### Problem to solve:
Your answer should be one number: the count of lines in the data below that include "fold".

### Given information:
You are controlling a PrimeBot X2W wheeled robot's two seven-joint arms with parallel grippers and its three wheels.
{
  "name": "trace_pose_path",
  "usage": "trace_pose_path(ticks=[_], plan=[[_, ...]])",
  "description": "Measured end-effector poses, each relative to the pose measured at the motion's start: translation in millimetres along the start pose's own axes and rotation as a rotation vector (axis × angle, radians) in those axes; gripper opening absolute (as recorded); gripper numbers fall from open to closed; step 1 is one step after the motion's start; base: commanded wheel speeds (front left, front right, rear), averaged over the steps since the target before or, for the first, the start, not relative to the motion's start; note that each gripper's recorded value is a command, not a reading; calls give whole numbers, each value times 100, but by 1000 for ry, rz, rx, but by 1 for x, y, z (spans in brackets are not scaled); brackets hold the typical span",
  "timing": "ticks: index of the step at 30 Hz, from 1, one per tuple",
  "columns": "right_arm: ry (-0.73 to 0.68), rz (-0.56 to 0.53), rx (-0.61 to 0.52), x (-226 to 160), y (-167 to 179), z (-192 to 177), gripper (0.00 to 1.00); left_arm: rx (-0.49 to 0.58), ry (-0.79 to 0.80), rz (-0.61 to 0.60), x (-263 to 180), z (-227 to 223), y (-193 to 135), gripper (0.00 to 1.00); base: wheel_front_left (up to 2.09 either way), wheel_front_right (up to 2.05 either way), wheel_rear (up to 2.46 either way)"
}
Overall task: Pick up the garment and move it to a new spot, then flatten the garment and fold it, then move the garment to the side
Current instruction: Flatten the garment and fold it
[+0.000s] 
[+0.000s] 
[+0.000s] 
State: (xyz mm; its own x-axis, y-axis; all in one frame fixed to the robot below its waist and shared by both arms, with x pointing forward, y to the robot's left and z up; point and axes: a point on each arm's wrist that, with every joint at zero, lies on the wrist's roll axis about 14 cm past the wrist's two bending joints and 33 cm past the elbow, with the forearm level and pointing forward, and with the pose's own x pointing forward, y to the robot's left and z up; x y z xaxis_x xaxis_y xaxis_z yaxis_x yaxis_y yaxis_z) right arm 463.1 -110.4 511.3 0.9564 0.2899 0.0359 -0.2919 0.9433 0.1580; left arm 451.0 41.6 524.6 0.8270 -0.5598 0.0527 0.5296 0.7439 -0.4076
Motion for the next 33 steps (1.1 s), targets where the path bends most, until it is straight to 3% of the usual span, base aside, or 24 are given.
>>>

### Exercise solution:
2